*Exercise brief*. If a line in the data below contains "grey", copy it.

● ● ● ● ●

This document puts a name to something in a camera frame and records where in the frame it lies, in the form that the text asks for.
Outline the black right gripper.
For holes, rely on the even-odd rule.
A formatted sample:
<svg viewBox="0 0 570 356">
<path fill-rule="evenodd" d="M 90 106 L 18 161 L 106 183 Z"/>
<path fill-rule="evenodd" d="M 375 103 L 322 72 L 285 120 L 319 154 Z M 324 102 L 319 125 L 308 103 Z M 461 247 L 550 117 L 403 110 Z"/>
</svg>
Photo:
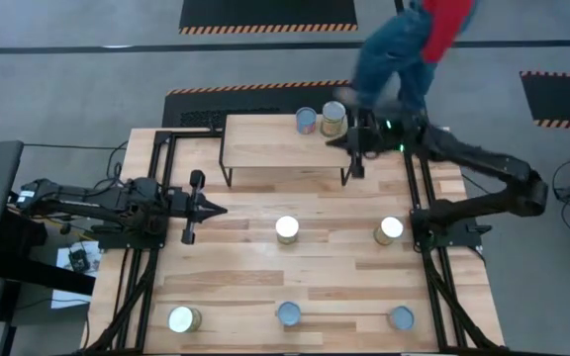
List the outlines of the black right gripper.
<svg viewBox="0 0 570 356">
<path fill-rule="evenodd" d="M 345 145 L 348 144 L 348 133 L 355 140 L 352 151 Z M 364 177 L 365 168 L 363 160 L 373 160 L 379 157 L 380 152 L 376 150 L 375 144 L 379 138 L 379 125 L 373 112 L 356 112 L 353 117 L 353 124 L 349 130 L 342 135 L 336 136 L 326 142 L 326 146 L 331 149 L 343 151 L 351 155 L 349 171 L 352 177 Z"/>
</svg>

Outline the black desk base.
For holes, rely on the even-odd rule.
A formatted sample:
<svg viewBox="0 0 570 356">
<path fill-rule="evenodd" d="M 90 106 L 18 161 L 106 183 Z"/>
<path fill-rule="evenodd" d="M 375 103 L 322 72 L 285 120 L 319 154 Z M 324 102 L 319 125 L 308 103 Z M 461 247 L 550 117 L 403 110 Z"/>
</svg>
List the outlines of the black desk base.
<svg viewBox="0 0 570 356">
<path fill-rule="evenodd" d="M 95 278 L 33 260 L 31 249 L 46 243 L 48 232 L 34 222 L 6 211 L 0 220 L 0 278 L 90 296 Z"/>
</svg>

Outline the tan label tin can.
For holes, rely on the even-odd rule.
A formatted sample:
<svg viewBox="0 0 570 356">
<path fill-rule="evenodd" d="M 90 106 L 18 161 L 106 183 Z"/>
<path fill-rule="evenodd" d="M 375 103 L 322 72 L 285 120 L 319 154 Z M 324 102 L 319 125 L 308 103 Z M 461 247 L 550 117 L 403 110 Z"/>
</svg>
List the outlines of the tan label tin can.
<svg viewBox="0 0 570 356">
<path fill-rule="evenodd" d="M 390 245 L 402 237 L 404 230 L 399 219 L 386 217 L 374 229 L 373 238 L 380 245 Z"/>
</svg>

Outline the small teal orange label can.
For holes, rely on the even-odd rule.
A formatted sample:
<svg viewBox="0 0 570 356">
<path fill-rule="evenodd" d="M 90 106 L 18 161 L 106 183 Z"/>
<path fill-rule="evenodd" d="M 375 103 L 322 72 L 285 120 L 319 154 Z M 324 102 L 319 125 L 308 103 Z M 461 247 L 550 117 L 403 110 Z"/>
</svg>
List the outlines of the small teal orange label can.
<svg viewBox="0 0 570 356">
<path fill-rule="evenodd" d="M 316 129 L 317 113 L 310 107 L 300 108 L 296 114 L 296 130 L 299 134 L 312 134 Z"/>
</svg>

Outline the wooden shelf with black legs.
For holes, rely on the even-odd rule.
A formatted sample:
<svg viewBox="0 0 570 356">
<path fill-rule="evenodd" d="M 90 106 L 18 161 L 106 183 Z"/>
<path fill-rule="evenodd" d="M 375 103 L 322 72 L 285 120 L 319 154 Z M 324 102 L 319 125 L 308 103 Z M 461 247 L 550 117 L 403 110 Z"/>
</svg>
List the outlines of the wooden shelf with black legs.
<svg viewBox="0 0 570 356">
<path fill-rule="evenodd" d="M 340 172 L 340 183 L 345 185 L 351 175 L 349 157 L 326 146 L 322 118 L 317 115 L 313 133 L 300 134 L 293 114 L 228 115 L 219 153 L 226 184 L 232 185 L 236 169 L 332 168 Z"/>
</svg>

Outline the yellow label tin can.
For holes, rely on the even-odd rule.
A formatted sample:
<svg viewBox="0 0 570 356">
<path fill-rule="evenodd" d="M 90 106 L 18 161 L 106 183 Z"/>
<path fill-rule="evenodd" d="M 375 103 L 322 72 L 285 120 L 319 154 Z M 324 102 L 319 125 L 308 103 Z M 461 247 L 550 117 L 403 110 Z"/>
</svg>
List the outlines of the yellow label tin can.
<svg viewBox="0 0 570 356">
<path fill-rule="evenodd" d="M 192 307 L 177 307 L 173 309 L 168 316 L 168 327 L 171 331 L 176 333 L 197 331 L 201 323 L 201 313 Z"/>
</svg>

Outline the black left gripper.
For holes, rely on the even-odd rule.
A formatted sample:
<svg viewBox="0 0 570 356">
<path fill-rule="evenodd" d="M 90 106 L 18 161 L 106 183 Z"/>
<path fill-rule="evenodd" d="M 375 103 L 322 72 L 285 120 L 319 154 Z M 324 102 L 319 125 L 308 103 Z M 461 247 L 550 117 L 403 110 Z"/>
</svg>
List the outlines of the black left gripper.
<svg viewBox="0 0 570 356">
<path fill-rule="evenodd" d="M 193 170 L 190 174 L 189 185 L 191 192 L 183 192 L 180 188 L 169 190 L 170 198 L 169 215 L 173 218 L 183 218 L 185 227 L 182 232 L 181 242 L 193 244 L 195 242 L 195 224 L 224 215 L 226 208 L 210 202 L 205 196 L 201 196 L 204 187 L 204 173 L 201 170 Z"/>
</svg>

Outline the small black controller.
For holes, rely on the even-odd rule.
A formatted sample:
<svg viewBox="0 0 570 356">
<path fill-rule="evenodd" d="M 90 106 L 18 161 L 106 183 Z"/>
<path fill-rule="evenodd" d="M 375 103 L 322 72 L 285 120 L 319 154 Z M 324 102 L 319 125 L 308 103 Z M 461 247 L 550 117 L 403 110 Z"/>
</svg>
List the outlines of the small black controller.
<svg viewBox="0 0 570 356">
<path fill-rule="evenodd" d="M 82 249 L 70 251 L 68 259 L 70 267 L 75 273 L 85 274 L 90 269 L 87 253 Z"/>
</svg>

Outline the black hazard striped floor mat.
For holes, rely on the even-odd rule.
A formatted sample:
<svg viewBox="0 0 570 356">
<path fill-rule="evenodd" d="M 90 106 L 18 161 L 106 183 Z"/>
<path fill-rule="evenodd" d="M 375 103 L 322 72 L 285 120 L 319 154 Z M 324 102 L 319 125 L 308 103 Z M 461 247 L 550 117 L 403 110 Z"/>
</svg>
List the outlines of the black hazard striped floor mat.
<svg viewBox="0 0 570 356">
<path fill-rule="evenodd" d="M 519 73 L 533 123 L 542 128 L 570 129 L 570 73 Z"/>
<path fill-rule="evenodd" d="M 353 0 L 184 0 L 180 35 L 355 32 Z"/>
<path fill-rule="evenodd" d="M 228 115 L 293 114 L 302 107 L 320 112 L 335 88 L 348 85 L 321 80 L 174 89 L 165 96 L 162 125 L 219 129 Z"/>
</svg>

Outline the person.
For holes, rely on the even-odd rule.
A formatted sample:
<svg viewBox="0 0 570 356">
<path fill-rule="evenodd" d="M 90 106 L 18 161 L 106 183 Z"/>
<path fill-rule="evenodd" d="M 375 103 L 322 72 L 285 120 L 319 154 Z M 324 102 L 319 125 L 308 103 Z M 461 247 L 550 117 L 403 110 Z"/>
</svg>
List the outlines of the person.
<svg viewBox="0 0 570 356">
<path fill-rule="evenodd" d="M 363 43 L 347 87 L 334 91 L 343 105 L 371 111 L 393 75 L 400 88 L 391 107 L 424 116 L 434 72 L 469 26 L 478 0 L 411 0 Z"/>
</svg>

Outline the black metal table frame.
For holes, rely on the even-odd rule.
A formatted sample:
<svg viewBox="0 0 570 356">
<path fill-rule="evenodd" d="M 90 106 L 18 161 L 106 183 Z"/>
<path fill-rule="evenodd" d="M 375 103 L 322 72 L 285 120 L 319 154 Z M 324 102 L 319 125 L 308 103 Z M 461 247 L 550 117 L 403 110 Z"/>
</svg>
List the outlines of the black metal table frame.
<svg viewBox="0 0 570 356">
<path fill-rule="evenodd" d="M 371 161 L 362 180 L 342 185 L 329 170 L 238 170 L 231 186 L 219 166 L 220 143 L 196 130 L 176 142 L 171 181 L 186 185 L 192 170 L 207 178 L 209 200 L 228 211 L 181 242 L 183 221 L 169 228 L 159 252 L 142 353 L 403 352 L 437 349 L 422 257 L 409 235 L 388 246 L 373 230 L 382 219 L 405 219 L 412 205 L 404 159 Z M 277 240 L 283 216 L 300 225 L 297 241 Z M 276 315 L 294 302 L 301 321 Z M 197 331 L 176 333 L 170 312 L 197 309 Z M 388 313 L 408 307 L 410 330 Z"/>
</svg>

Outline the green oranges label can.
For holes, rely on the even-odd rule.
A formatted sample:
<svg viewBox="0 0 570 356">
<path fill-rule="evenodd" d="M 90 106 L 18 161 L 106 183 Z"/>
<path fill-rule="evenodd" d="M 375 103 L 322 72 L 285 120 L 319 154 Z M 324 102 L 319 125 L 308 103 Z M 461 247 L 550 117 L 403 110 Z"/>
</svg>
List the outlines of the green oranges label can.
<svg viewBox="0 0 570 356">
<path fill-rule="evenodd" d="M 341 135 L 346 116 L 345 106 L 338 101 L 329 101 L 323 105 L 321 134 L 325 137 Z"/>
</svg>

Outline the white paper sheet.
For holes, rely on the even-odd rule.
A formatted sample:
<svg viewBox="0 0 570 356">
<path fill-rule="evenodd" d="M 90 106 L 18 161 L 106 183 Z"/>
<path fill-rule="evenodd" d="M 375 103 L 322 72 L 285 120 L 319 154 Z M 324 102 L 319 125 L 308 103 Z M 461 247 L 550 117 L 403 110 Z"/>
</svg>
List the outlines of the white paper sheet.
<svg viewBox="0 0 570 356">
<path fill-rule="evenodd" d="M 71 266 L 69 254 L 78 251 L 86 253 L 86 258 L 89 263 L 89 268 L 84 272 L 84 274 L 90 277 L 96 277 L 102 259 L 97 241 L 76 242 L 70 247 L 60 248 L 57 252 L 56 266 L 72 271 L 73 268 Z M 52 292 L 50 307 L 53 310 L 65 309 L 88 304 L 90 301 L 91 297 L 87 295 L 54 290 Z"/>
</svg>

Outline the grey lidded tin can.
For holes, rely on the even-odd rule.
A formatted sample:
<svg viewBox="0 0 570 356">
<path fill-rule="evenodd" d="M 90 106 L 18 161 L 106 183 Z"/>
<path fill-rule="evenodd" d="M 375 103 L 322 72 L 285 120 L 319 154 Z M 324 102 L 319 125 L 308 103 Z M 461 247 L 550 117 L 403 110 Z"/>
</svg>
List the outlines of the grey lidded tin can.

● ● ● ● ●

*Response below*.
Outline the grey lidded tin can.
List the outlines of the grey lidded tin can.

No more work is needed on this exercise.